— Assigned task —
Please, without any pictures, set down exactly the part of the listing below that opens with the line containing "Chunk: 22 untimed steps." and closes with the line containing "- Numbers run".
(Listed records Opens)
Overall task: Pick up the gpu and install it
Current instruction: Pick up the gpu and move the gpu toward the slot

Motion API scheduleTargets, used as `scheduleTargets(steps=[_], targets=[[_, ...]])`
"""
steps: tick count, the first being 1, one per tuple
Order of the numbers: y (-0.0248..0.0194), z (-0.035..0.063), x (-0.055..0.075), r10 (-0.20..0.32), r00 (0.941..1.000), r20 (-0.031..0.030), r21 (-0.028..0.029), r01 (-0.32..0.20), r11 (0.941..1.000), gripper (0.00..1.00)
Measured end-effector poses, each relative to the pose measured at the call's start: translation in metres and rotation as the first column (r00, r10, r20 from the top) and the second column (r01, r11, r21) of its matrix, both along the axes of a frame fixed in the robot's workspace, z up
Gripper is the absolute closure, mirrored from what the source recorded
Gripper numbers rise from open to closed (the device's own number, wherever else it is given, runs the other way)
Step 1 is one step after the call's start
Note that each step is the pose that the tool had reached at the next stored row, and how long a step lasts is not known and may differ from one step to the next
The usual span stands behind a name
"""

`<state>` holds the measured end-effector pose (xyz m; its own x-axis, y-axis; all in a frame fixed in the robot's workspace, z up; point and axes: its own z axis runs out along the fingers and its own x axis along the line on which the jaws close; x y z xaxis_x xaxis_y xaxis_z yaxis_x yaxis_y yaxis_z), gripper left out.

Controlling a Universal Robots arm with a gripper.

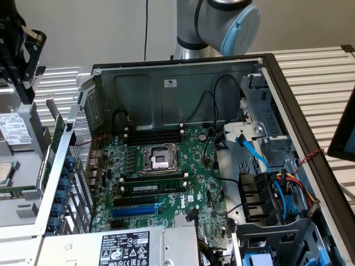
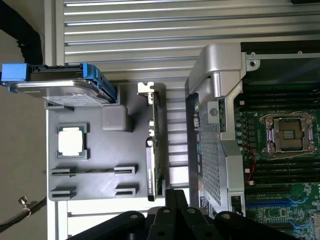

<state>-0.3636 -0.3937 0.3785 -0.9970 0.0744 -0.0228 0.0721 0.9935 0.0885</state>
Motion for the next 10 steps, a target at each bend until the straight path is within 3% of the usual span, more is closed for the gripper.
scheduleTargets(steps=[5, 8, 10], targets=[[0.0058, -0.0004, -0.0038, 0.000, 1.0000, 0.0007, -0.0039, 0.000, 1.0000, 0.89], [0.0087, -0.0018, -0.0074, 0.000, 1.0000, 0.0037, -0.0124, 0.000, 0.9999, 0.89], [0.0101, -0.0028, -0.0101, 0.000, 0.9999, 0.0101, -0.0180, 0.000, 0.9998, 0.89]])
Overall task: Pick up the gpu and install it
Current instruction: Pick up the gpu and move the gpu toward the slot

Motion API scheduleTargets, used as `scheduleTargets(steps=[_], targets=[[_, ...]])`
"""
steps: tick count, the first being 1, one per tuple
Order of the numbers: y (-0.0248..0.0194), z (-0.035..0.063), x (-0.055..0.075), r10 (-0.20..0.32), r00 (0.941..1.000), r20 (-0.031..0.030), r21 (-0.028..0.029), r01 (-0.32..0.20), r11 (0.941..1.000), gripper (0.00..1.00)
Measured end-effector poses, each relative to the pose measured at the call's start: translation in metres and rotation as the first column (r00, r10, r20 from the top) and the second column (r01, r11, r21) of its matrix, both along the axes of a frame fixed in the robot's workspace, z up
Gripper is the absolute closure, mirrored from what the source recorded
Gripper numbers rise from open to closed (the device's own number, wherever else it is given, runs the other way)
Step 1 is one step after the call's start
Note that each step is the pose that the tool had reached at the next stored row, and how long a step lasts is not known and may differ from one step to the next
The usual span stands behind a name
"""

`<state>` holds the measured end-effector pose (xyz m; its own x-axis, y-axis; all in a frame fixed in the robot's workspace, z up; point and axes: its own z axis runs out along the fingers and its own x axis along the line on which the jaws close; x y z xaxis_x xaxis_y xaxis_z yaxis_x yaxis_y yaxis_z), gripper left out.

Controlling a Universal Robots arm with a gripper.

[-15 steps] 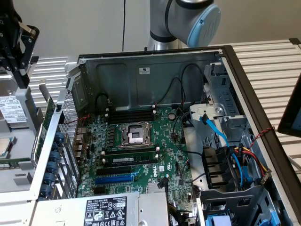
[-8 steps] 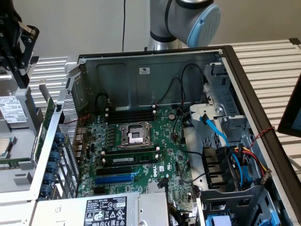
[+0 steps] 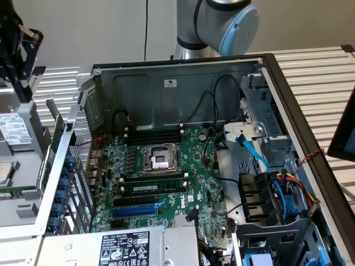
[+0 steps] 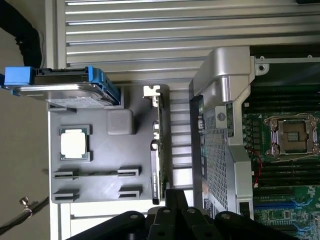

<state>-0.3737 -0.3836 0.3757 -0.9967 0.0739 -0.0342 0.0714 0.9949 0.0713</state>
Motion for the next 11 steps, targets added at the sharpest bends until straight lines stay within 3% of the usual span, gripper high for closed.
scheduleTargets(steps=[4, 7, 11], targets=[[0.0030, -0.0022, -0.006, 0.000, 0.9999, 0.0143, -0.0050, 0.000, 1.0000, 0.89], [0.0044, -0.0046, -0.010, 0.000, 0.9997, 0.0243, -0.0053, 0.000, 1.0000, 0.89], [0.0044, -0.0090, -0.012, -0.001, 0.9995, 0.0303, -0.0054, 0.001, 1.0000, 0.89]])
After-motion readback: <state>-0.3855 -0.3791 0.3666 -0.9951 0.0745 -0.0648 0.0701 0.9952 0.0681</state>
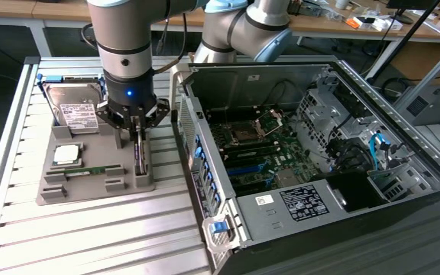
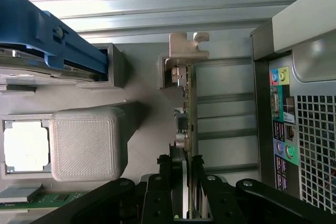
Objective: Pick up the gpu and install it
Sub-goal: 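Pick up the gpu and move the gpu toward the slot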
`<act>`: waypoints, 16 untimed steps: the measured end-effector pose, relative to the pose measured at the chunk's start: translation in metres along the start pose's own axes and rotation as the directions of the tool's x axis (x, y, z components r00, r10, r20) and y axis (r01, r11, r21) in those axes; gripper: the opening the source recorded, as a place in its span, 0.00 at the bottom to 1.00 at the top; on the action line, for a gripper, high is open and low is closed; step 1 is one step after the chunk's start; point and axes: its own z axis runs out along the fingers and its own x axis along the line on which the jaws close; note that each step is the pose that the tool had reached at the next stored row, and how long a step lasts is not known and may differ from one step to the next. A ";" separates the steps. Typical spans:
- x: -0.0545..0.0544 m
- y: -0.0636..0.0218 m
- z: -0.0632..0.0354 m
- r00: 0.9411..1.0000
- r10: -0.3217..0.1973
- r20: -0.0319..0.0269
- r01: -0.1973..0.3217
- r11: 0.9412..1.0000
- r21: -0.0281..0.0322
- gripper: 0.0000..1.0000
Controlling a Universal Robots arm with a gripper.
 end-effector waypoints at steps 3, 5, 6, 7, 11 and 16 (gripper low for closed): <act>0.000 0.0000 0.0000 1.000 0.000 0.000 0.000 1.000 0.000 0.27; 0.000 0.0000 0.0000 1.000 0.000 0.000 0.000 1.000 0.000 0.27; 0.000 0.0000 -0.0001 1.000 0.000 0.000 0.000 1.000 0.000 0.27; 0.000 0.0001 -0.0004 1.000 0.000 0.000 0.000 1.000 0.000 0.27; 0.000 0.0001 -0.0018 1.000 0.000 0.000 0.000 1.000 0.000 0.27; 0.000 0.0001 -0.0040 1.000 0.000 0.000 0.000 1.000 0.000 0.27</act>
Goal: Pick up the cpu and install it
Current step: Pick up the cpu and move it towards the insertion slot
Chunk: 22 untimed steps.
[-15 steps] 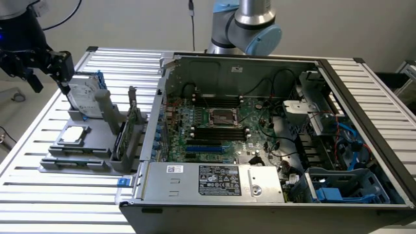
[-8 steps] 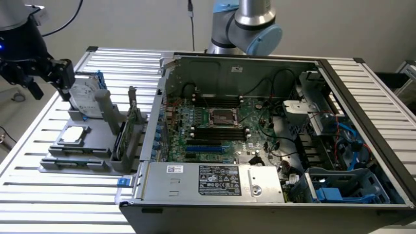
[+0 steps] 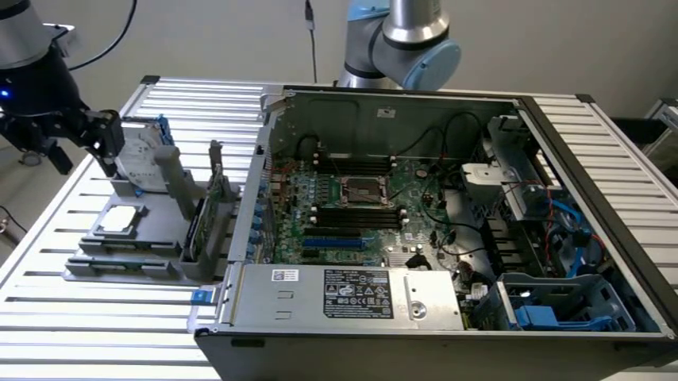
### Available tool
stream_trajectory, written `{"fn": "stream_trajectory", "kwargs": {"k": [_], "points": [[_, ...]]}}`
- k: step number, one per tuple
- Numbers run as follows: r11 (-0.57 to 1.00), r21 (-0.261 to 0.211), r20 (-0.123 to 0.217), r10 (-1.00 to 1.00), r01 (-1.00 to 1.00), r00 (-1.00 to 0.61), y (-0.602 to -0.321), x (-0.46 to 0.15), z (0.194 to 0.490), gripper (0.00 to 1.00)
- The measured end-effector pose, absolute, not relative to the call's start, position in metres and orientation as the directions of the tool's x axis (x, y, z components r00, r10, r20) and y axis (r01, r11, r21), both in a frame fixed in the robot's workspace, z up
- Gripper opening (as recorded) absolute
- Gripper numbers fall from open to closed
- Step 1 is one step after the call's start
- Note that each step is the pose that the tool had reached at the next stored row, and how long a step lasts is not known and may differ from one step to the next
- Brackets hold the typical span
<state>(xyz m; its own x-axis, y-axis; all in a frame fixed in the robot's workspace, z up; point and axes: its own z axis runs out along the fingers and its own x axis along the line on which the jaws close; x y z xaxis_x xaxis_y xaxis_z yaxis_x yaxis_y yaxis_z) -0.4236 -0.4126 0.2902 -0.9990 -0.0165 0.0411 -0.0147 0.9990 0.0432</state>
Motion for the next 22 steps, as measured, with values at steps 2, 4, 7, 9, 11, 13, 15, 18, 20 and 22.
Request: {"fn": "stream_trajectory", "kwargs": {"k": [2,4,7,9,11,13,15,18,20,22], "points": [[0.999,0.043,0.041,-0.019,-0.017,-0.999,-0.414,-0.424,0.287,0.65],[0.999,0.043,0.041,-0.022,-0.02,-0.999,-0.416,-0.424,0.283,0.65],[0.999,0.043,0.041,-0.023,-0.021,-0.999,-0.417,-0.424,0.277,0.65],[0.999,0.043,0.041,-0.024,-0.022,-0.999,-0.417,-0.424,0.274,0.65],[0.999,0.043,0.041,-0.024,-0.022,-0.999,-0.417,-0.424,0.27,0.65],[0.999,0.043,0.041,-0.024,-0.022,-0.999,-0.417,-0.424,0.267,0.65],[0.999,0.043,0.041,-0.025,-0.023,-0.999,-0.417,-0.424,0.263,0.65],[0.999,0.043,0.041,-0.027,-0.025,-0.999,-0.417,-0.424,0.257,0.65],[0.999,0.043,0.041,-0.028,-0.027,-0.999,-0.417,-0.424,0.254,0.65],[0.999,0.043,0.041,-0.03,-0.028,-0.999,-0.416,-0.424,0.25,0.65]]}}
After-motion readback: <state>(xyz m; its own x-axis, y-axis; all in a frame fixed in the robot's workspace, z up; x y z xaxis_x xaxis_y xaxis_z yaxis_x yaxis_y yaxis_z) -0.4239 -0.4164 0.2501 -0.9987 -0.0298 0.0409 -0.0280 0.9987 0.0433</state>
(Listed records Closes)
— Solved problem —
Chunk: 22 untimed steps.
[-15 steps] 
[-8 steps] 
[+0 steps] 
### Available tool
stream_trajectory, written `{"fn": "stream_trajectory", "kwargs": {"k": [_], "points": [[_, ...]]}}`
- k: step number, one per tuple
- Numbers run as follows: r11 (-0.57 to 1.00), r21 (-0.261 to 0.211), r20 (-0.123 to 0.217), r10 (-1.00 to 1.00), r01 (-1.00 to 1.00), r00 (-1.00 to 0.61), y (-0.602 to -0.321), x (-0.46 to 0.15), z (0.194 to 0.490), gripper (0.00 to 1.00)

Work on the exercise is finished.